What Professionals Need to Know about Writing Well

Almost all white-collar workers believe that good writing skills are important to their careers. In fact, strong writing and communication skills are among the most important criteria in hiring and promotion decisions. Yet, many current and aspiring executives and professionals are not skilled writers.

In fact, poor writing costs employers billions of dollars each year. They also spend several million more on remedial writing seminars for their employees. Unfortunately, these seminars usually involve participants for only a few hours or a few days and at best sensitize them to certain elements of writing, usually through lectures and short exercises. Participants often return to work without having mastered the lessons of the seminar and without retaining fundamental knowledge. Importantly, they rarely change their approach to writing.

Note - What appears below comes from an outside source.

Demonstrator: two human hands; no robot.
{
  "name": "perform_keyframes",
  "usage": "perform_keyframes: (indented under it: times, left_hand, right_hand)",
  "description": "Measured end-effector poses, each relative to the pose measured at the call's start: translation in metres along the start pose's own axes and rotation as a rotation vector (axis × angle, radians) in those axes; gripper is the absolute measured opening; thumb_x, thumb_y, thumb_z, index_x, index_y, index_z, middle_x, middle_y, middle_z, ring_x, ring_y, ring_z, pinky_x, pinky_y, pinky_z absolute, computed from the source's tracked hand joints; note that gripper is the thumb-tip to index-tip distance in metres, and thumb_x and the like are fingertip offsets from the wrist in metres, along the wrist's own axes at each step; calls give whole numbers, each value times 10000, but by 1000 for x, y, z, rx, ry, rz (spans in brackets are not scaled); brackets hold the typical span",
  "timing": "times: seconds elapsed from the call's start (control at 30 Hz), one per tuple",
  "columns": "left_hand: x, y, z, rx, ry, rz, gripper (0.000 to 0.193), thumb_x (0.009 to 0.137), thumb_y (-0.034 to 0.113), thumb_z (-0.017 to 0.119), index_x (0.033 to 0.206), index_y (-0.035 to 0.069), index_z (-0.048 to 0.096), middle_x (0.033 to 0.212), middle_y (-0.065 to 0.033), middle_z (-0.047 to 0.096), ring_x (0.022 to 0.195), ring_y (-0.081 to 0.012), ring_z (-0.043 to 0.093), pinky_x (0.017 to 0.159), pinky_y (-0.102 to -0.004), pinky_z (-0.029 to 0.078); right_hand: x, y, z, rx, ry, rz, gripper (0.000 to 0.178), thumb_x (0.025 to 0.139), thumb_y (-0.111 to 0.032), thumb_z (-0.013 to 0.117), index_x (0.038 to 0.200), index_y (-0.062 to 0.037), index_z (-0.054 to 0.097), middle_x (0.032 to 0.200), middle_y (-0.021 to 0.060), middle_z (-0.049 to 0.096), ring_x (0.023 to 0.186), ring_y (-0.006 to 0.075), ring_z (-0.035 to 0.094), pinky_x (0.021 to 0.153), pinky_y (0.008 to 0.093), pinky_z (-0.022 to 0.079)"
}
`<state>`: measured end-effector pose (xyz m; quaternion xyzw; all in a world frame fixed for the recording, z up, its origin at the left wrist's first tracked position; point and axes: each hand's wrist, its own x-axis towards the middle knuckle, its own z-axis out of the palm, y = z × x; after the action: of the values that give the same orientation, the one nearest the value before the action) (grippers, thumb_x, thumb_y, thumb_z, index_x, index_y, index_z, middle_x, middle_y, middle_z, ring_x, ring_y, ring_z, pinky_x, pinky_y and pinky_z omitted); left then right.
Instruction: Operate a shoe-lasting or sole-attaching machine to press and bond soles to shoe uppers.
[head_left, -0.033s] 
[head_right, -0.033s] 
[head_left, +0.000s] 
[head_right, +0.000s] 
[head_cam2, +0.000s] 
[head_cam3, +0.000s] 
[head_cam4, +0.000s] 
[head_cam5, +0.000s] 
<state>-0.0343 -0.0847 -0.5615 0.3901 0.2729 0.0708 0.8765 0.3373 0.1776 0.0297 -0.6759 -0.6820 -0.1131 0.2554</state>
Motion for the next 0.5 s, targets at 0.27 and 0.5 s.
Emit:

The result is that businesses pay twice for poor writing: once for writing that is misunderstood, misdirected, or not done and again for writing instruction whose effects are neither satisfactory nor lasting.

The Writing Taught in School is Not the Writing Required at Work

Much of what we believe about writing we learned in school. One common misconception is that writing is a single, generalized skill that can be applied in any situation with equal success. In the US, this misconception is rooted in the way writing instruction developed in schools.

After the Civil War, for the first time, large numbers of people were able to attend college. Language instruction based on the Greek and Latin classics gave way to studying American literature, and writing instruction began to focus on usage, grammar, and mechanics. Good writing came to be seen as the absence of errors. Grammatical “correctness” eventually became not only a measure of good writing, it also became a measure of “character, intellect, morality, and good taste.” People who expressed themselves in grammatically correct prose were seen as educated, honorable, and intelligent, whereas those who did not were thought to be less educated, less intelligent, and even less moral. Probably for this reason, writing free of grammatical mistakes is the single most important criterion reported by corporations in their hiring decisions: they can’t afford to look “uneducated” to their clients and customers.

Later, when composition instruction was divorced from the study of literature, writing was promoted as a general “skill” that students had to master “to achieve in almost any subject.” Writing skills were supposed to be adequate after high school, but they could still be refined in college English classes. However, “skills” are also acquired from drill and practice and by following procedures, so writing was taught apart from its application in most academic fields. Thus, freshman composition came to be seen as a service course supporting other academic departments, reinforcing the idea that writing is single, undifferentiated skill. Fortunately, most colleges no long approach writing this way, but the misconception persists.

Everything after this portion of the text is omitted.